## The data
■ ■ ■ ■ ■

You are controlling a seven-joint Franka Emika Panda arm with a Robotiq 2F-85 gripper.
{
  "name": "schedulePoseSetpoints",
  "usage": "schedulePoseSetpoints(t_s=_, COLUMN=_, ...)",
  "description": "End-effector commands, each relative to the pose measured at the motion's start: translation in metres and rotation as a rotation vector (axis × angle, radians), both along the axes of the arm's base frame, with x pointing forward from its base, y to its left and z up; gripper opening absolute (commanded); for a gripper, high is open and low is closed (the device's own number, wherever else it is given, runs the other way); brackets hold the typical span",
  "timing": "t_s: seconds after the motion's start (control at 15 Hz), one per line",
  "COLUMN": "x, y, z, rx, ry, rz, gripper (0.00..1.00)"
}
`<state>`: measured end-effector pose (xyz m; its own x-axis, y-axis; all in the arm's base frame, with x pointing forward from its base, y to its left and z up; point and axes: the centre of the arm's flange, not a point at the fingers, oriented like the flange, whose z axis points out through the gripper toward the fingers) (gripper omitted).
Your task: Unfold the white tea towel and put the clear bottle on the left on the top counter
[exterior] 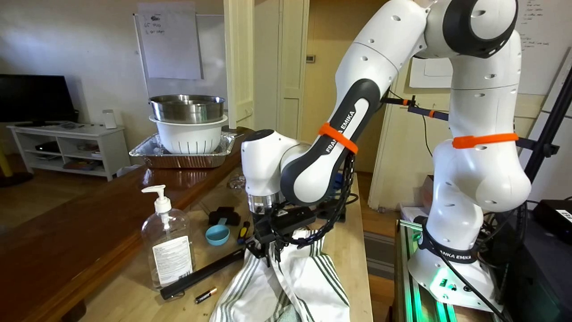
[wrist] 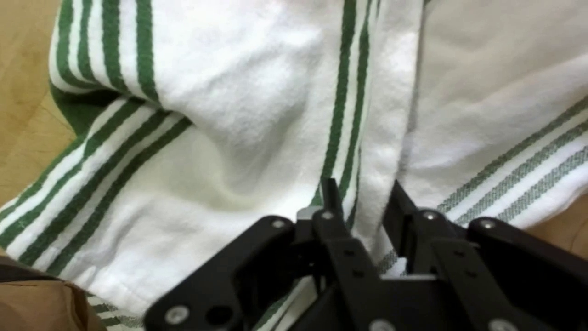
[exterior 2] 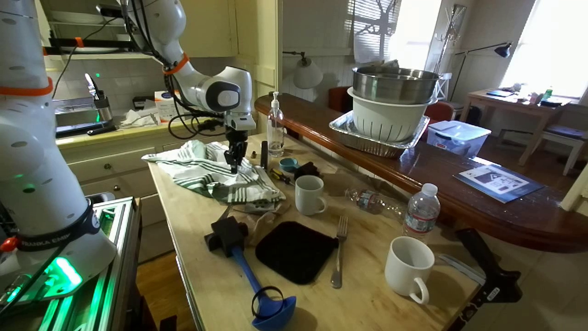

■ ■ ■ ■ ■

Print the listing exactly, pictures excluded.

## Response
You are controlling a seven-joint Franka Emika Panda arm with a Robotiq 2F-85 gripper.
{
  "name": "schedulePoseSetpoints",
  "usage": "schedulePoseSetpoints(t_s=_, COLUMN=_, ...)",
  "description": "End-effector commands, each relative to the pose measured at the motion's start: translation in metres and rotation as a rotation vector (axis × angle, radians), both along the axes of the arm's base frame, with x pointing forward from its base, y to its left and z up; gripper opening absolute (commanded); for a gripper, high is open and low is closed (the device's own number, wherever else it is given, runs the other way); brackets hold the typical span",
  "timing": "t_s: seconds after the motion's start (control at 15 Hz), one per line",
  "COLUMN": "x, y, z, rx, ry, rz, gripper (0.00..1.00)"
}
`<state>`: measured end-effector pose (xyz m; its own x-axis, y-axis; all in the arm's base frame, with x pointing forward from its base, y to its left and z up; point and axes: the centre of the arm's flange, not a point at the fingers, oriented like the flange, whose z axis points out through the gripper toward the fingers) (gripper omitted).
Your task: Unfold the white tea towel and put the clear bottle on the left on the top counter
[exterior] 
[wrist] 
[exterior 2] 

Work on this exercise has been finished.